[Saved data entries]
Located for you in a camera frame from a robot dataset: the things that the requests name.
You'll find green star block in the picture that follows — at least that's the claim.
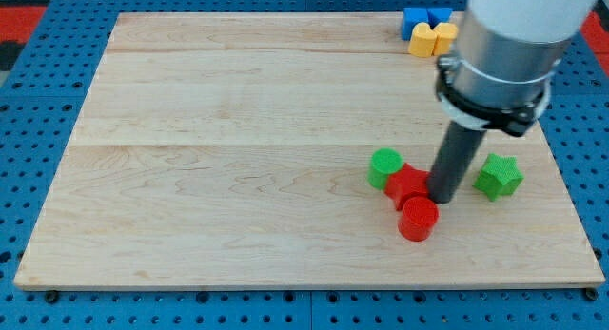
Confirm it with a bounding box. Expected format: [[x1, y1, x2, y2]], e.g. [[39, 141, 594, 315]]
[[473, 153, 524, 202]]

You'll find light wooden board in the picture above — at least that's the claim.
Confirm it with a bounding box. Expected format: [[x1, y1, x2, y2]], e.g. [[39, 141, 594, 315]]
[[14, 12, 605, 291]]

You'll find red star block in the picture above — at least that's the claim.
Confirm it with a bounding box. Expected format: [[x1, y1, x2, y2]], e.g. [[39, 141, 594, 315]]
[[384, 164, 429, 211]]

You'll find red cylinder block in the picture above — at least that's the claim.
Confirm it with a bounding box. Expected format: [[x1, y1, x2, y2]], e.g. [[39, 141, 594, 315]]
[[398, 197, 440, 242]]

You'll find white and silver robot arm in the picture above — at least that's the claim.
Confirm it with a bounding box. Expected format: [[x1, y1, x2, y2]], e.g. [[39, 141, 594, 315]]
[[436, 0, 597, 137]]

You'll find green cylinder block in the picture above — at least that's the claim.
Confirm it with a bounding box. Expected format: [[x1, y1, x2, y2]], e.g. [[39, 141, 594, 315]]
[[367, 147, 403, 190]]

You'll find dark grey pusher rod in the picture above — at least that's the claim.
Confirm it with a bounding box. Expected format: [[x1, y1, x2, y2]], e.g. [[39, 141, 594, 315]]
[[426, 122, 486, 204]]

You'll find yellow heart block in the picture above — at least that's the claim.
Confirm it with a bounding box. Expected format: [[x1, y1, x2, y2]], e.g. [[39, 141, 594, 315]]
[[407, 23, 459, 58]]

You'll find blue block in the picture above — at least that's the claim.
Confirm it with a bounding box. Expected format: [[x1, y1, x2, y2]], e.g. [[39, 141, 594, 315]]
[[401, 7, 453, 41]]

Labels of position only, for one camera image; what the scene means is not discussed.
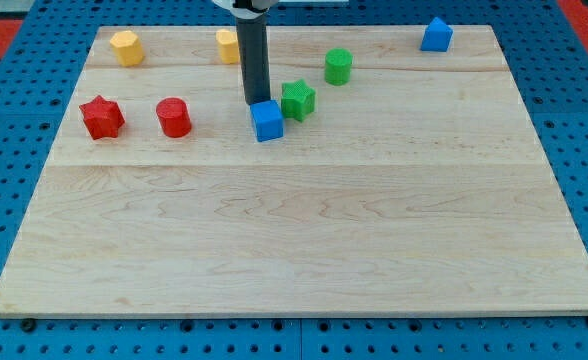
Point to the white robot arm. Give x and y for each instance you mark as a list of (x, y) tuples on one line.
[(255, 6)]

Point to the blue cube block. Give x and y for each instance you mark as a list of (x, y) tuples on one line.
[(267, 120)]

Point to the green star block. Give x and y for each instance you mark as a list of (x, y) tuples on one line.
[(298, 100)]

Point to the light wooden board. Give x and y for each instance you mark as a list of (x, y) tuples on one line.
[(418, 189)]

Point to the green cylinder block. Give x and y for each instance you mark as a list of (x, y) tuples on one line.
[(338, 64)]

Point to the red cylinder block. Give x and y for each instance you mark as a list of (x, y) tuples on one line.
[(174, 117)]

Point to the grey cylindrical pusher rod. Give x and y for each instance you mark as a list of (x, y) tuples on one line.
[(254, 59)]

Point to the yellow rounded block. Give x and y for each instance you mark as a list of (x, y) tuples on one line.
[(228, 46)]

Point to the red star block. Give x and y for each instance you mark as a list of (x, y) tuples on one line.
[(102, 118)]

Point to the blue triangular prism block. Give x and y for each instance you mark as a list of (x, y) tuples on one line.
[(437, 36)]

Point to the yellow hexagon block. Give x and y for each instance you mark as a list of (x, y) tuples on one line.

THE PROBLEM: Leave the pictures behind and transcribe every record above exactly.

SOLUTION TO THE EXERCISE:
Located for you in a camera frame from a robot dataset: the things that the requests name.
You'll find green star block in the picture that follows — at least that's the claim.
Confirm it with a bounding box. Expected format: [[x1, y1, x2, y2]], e.g. [[39, 141, 594, 315]]
[[473, 153, 524, 202]]

You'll find light wooden board in the picture above — at least that's the claim.
Confirm it with a bounding box. Expected format: [[x1, y1, x2, y2]], e.g. [[39, 141, 594, 315]]
[[14, 12, 605, 291]]

You'll find red star block in the picture above — at least that's the claim.
Confirm it with a bounding box. Expected format: [[x1, y1, x2, y2]], e.g. [[39, 141, 594, 315]]
[[384, 164, 429, 211]]

You'll find red cylinder block in the picture above — at least that's the claim.
Confirm it with a bounding box. Expected format: [[x1, y1, x2, y2]], e.g. [[39, 141, 594, 315]]
[[398, 197, 440, 242]]

You'll find white and silver robot arm in the picture above — at least that's the claim.
Confirm it with a bounding box. Expected format: [[x1, y1, x2, y2]], e.g. [[39, 141, 594, 315]]
[[436, 0, 597, 137]]

You'll find green cylinder block in the picture above — at least that's the claim.
Confirm it with a bounding box. Expected format: [[x1, y1, x2, y2]], e.g. [[39, 141, 594, 315]]
[[367, 147, 403, 190]]

You'll find dark grey pusher rod in the picture above — at least that's the claim.
Confirm it with a bounding box. Expected format: [[x1, y1, x2, y2]], e.g. [[39, 141, 594, 315]]
[[426, 122, 486, 204]]

You'll find yellow heart block in the picture above — at least that's the claim.
Confirm it with a bounding box. Expected format: [[x1, y1, x2, y2]], e.g. [[39, 141, 594, 315]]
[[407, 23, 459, 58]]

You'll find blue block in the picture above — at least that's the claim.
Confirm it with a bounding box. Expected format: [[x1, y1, x2, y2]], e.g. [[39, 141, 594, 315]]
[[401, 7, 453, 41]]

Labels of position only, for one camera image; what the scene means is not discussed.
Point to the white robot arm. Give x and y for each instance you mark as a list of (x, y) tuples on one line.
[(255, 6)]

Point to the blue cube block. Give x and y for each instance you mark as a list of (x, y) tuples on one line.
[(267, 120)]

Point to the green star block. Give x and y for each instance you mark as a list of (x, y) tuples on one line.
[(298, 100)]

Point to the light wooden board. Give x and y for each instance you mark as a list of (x, y) tuples on one line.
[(418, 189)]

Point to the green cylinder block. Give x and y for each instance you mark as a list of (x, y) tuples on one line.
[(338, 64)]

Point to the red cylinder block. Give x and y for each instance you mark as a list of (x, y) tuples on one line.
[(174, 117)]

Point to the grey cylindrical pusher rod. Give x and y for each instance you mark as a list of (x, y) tuples on one line.
[(254, 59)]

Point to the yellow rounded block. Give x and y for each instance you mark as a list of (x, y) tuples on one line.
[(228, 46)]

Point to the red star block. Give x and y for each instance you mark as a list of (x, y) tuples on one line.
[(102, 118)]

Point to the blue triangular prism block. Give x and y for each instance you mark as a list of (x, y) tuples on one line.
[(437, 36)]

Point to the yellow hexagon block. Give x and y for each instance you mark as a list of (x, y) tuples on one line.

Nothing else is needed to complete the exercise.